What Are Growth Metrics Telling Us About The High P/E?

4AIM SICAF's P/E ratio would be typical for a company that's expected to deliver very strong growth, and importantly, perform much better than the market.

If we review the last year of earnings, dishearteningly the company's profits fell to the tune of 71%. This has erased any of its gains during the last three years, with practically no change in EPS being achieved in total. Therefore, it's fair to say that earnings growth has been inconsistent recently for the company.

Weighing that recent medium-term earnings trajectory against the broader market's one-year forecast for expansion of 17% shows it's noticeably less attractive on an annualised basis.

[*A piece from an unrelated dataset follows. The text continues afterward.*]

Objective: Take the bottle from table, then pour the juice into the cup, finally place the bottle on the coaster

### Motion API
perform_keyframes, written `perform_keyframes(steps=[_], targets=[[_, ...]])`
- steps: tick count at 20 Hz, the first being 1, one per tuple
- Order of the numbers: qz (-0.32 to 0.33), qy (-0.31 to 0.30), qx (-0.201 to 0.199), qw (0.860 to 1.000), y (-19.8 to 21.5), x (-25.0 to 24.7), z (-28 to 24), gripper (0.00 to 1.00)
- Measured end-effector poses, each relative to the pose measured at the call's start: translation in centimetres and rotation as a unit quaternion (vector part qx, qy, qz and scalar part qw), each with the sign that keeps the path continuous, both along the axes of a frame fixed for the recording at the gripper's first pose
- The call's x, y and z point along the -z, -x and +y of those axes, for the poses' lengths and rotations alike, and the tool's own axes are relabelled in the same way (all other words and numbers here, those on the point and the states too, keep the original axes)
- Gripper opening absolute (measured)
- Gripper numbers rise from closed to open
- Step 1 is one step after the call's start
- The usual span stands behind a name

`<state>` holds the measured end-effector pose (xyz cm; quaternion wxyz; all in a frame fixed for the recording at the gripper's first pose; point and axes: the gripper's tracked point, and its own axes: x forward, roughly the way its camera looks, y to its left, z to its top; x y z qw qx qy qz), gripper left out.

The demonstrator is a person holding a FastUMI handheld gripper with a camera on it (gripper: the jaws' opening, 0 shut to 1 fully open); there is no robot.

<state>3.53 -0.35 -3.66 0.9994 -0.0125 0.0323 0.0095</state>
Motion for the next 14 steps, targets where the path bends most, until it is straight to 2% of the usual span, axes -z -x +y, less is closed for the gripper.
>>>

In light of this, it's alarming that 4AIM SICAF's P/E sits above the majority of other companies. It seems most investors are ignoring the fairly limited recent growth rates and are hoping for a turnaround in the company's business prospects. Only the boldest would assume these prices are sustainable as a continuation of recent earnings trends is likely to weigh heavily on the share price eventually.

The Final Word

Using the price-to-earnings ratio alone to determine if you should sell your stock isn't sensible, however it can be a practical guide to the company's future prospects.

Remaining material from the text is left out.